O CAMINHO DA SERPENTE

"Reconhecer a verdade como verdade, e ao mesmo tempo como erro; viver os contrários, não os aceitando; sentir tudo de todas as maneiras, e não ser nada, no fim, senão o entendimento de tudo [...]".

"Ela atravessa todos os mistérios e não chega a conhecer nenhum, pois lhes conhece a ilusão e a lei. Assume formas com que, e em que, se nega, porque, como passa sem rasto recto, pode deixar o que foi, visto que verdadeiramente o não foi. Deixa a Cobra do Éden como pele largada, as formas que assume não são mais que peles que larga.
E quando, sem ter tido caminho, chega a Deus, ela, como não teve caminho, passa para além de Deus, pois chegou ali de fora"

- Fernando Pessoa, O Caminho da Serpente

Saúde, Irmãos ! É a Hora !


sexta-feira, 11 de setembro de 2009

"Quem quer verdadeiramente filosofar..."

"Quem quer verdadeiramente filosofar deve ser livre de (los sein) toda a esperança, de todo o desejo (Verlangens), de toda a saudade (Sehnsucht); nada deve querer, nada saber, sentir-se totalmente nu e pobre e tudo entregar para tudo ganhar"

- Schelling, Werke, ed. M. Schröter, V, 12.

3 comentários:

olivromorreu disse...

Cada vez mais impossível num mundo cada vez mais ligado?

Damien disse...

Talvez confundamos, demasiado amiúde, filosofar com escrever livros de filosofia ou simplesmente ensinar a pensar.

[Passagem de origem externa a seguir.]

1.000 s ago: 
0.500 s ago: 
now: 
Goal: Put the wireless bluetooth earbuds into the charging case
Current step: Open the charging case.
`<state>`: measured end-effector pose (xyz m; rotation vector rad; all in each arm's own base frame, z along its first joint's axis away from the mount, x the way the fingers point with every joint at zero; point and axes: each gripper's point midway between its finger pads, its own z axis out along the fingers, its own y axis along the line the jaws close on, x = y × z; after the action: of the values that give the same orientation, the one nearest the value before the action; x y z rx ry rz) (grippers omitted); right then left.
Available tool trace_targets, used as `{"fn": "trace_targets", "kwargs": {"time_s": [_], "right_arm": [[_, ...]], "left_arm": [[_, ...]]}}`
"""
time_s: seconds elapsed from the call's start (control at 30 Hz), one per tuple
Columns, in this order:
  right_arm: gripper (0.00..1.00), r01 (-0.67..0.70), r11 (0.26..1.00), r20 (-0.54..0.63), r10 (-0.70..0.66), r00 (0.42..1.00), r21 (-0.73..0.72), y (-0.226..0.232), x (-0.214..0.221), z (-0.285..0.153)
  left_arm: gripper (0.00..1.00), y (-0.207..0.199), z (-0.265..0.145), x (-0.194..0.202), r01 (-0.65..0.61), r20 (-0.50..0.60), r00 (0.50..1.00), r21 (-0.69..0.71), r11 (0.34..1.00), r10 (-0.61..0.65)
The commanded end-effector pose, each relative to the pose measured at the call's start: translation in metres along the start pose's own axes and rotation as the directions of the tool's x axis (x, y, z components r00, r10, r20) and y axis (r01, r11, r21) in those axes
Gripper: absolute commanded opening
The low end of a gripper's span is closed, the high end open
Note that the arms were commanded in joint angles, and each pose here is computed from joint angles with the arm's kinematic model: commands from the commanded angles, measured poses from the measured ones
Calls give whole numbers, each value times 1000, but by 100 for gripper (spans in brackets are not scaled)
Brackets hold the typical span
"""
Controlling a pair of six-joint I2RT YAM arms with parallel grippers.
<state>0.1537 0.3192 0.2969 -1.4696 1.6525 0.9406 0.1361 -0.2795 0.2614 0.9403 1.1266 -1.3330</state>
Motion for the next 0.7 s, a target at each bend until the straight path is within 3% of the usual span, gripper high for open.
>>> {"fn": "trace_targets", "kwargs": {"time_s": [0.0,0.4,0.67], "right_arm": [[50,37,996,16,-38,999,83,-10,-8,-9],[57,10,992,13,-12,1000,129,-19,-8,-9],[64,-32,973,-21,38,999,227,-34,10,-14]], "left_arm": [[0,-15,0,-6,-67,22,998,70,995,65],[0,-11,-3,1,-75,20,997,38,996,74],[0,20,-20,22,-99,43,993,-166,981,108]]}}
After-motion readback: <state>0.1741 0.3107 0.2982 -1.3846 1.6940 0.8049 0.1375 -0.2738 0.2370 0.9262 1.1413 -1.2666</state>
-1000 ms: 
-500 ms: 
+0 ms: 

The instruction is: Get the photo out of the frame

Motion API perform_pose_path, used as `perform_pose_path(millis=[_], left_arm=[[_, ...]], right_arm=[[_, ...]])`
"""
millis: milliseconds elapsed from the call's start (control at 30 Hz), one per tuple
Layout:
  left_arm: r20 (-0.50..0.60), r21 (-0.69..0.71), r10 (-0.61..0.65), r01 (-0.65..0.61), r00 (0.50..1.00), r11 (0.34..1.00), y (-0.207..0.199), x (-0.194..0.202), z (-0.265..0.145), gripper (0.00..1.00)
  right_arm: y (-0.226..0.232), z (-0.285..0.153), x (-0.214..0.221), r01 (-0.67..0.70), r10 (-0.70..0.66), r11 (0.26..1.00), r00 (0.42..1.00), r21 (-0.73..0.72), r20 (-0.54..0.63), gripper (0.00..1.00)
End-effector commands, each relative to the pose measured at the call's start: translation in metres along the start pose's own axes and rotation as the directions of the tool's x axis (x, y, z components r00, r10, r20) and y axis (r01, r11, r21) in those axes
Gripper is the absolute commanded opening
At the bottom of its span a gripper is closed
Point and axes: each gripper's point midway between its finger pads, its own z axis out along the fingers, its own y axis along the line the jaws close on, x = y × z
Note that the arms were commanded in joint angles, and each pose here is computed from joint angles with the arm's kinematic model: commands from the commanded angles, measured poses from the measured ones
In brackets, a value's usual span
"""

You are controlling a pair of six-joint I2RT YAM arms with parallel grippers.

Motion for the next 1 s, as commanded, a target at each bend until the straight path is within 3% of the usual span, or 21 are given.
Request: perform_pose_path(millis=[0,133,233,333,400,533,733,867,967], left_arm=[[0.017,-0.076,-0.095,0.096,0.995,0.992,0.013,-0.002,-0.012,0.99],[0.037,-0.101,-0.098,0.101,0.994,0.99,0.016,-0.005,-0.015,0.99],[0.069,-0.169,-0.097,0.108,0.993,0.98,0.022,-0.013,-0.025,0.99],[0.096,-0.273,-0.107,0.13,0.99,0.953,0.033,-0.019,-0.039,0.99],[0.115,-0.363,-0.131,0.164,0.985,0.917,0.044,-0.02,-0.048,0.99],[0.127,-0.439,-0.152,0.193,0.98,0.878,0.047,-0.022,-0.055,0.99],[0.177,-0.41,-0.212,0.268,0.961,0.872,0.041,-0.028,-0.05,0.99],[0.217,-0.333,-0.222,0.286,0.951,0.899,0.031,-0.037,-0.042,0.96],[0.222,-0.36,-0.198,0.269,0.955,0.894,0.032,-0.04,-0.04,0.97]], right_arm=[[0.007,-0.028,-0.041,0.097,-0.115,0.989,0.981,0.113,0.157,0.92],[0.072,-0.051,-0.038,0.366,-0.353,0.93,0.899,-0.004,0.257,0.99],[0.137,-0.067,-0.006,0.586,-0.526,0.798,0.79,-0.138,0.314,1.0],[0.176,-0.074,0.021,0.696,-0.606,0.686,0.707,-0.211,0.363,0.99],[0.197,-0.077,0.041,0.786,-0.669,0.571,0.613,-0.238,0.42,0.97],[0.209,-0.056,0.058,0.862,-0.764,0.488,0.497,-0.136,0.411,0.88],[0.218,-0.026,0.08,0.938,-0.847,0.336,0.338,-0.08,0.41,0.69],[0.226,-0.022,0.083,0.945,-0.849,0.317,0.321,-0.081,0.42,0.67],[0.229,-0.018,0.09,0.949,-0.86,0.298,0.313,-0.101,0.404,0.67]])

(Disso sabe bem demais e nisso sofre, imagino, Paulo Borges e todo o docente consciencioso (e que se queria lúcido e honesto) duma filosofia hoje enclausurada viva na masmorra labiríntica do ensino (fixamente quantificado) que temos, ou não temos.)

Creio que filosofar é sobretudo o tender - na corda bamba, e sem rede, da ousadia de pensar como se ninguém o tivera feito antes - e tender para um viver, tanto quanto possível, despojado de todo o virtual ou mesmo virtuoso apego.

Só assim, nada esperando, nada desejando, de nada saudoso, nada querendo, nada sabendo, desnudando-se de si até, em pobreza de todo o mais subtil ter, possuir ou poder e, assim, tudo entregar e, nisso, tudo afinal encontrar.

O nada aqui, suponho, será a tenção para a simplicidade em tudo, uma espécie de fransciscanismo sem sentimentalidade mas com emoção, inteligente mas destituído de intelectualidade - como se Francisco houvesse nascido e vivido não em Itália, mas no Japão.

O filósofo terminará, assim, sábio; e o sábio findará criança.

A criança, essa, "livre (isenta)de toda a esperança", jamais amadurecerá "adulto", e para sempre será fruto da mais bela flor, porque flor será em todos os sentidos do dar fruto.

(Que belo, este Schelling, meu caro Paulo.)

Paulo Borges disse...

Damien, reconheço-me plenamente em tudo que dizes, menos no que de mim dizes...

Há que retomar este sentido do filosofar.